So anyway, me and Woodie ran away like little bitches, hoping that the big SNEK wouldn't get us. Woodie quickly turned and fired an ice-Dust round, hitting it in the face before resuming his sprint. All that really did was distract it for a couple of seconds, and then it kept on coming. This wouldn't have been a problem if it wasn't a LOT faster than us, which it was.

"Might wanna use your Semblance?" Woodie panted as death in SNEK form rapidly gained on us.

"Won't do any good against something that big!" I responded as I ducked a tree branch, whose tree subsequently splintered under a tide of black scales.

"How bout...we fight it out, do whatever we can to it until someone comes to help?"

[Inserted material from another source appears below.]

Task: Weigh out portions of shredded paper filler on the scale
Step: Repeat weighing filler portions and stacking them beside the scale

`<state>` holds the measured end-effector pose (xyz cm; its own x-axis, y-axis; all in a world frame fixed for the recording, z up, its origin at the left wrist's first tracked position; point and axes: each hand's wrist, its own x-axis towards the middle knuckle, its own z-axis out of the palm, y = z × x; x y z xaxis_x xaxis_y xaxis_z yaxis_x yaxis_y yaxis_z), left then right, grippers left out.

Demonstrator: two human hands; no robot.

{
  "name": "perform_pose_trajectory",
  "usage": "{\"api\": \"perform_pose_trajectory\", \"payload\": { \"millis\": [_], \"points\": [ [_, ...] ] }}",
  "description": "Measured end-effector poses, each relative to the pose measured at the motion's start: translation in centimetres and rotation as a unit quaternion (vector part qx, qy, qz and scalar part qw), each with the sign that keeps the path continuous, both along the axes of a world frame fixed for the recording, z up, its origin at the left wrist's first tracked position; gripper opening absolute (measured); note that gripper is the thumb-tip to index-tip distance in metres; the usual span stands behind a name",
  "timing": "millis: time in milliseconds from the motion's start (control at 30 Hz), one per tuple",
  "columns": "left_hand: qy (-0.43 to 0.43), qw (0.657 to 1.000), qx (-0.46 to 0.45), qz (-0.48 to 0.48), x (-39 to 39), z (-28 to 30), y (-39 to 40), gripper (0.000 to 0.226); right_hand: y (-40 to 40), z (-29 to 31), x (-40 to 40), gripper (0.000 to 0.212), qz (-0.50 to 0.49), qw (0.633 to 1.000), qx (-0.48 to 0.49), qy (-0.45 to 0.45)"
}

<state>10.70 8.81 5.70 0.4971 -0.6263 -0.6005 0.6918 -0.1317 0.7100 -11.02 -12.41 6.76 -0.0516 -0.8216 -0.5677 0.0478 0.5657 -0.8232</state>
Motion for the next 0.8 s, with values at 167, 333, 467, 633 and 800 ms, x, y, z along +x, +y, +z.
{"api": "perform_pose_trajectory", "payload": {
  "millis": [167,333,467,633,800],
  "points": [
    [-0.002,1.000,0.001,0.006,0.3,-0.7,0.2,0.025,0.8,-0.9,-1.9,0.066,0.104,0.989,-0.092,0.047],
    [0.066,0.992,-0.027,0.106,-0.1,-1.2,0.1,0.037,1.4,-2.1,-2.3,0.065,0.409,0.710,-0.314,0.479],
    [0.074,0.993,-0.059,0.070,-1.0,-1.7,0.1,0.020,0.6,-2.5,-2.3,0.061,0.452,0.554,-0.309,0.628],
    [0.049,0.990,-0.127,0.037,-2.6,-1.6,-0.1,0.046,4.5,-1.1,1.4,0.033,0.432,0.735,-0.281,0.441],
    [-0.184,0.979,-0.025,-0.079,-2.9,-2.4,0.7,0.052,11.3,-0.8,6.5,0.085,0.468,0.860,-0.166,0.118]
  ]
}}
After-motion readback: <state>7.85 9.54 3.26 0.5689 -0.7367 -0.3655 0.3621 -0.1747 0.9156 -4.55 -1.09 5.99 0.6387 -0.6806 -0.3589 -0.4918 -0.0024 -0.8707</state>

"If someone comes," I said, but I whirled around with him. The coiling monstrosity charged headlong, narrowly missing us as we jumped to each side. I rammed Scherzo into a chink in the moving mass, yelping as I was then pulled along. The thing didn't even seem to notice, which was either very good or very bad. I detached my weapons, freeing Locust as Mud Wasp was buried into my quarry, and then stabbed the former into its scales as well. As the SNEK writhed about in its quest to eat Woodie (how ironic that would be), who was doing a most excellent job of distracting it, I hatched a plan. I would stab my way up the giant's neck until I got to the head, and then I'd go for the eyeballs.

Go for the nuts, my mentor Parsnip always told me, and if it doesn't have nuts, then go for the eyeballs!

I was fairly certain that this thing didn't have nuts, and if it did, I did not want to be anywhere near enough to stab them.

That would prerequisite me seeing them. Hell, nah.

So anyway, I started stabbing. As I did, I noticed that each of the scales was approximately the size of my breastplate - another reminder of just how screwed me and Woodie were.

Speaking of that, I made it about three stabs before the SNEK scraped past a tree and inadvertently smashed my face into it. This not only ruined my brilliant plan, but also separated me from my weapons. Which really sucked balls. Big, ugly SNEK balls.

I just barely dodged a flying Woodie, who then proceeded to eat, by my rough estimation, four pounds of dirt as he simultaneously face-planted and skidded across the ground. I helped him up, just in time to see our SNEK friend with what I am very sure was an enormous, shit-eating grin as it reared up to a height of A HUNDRED FEET - AND WITH COILS TO SPARE! - and prepared to kill us with its face.

The last thing I thought as doom came crashing down towards us was that it technically had a smecksy-Huntsman-eating grin on its face...

...

And the first thing I thought after that was, "Where the hell were you, Cas?!"

Before I explain what happened next (no, we did not die), I will take some time to elaborate on Cas's stupidly OP Semblance, especially considering what exactly happened next.

Cas's Semblance is called "Rhomboids". I am not going to explain to you what a rhomboid is, partly because I'm lazy and I don't want to, but mostly due to the fact that if you do not know what a rhomboid is, then you are an idiot and you need to retake your fourth grade geometry class.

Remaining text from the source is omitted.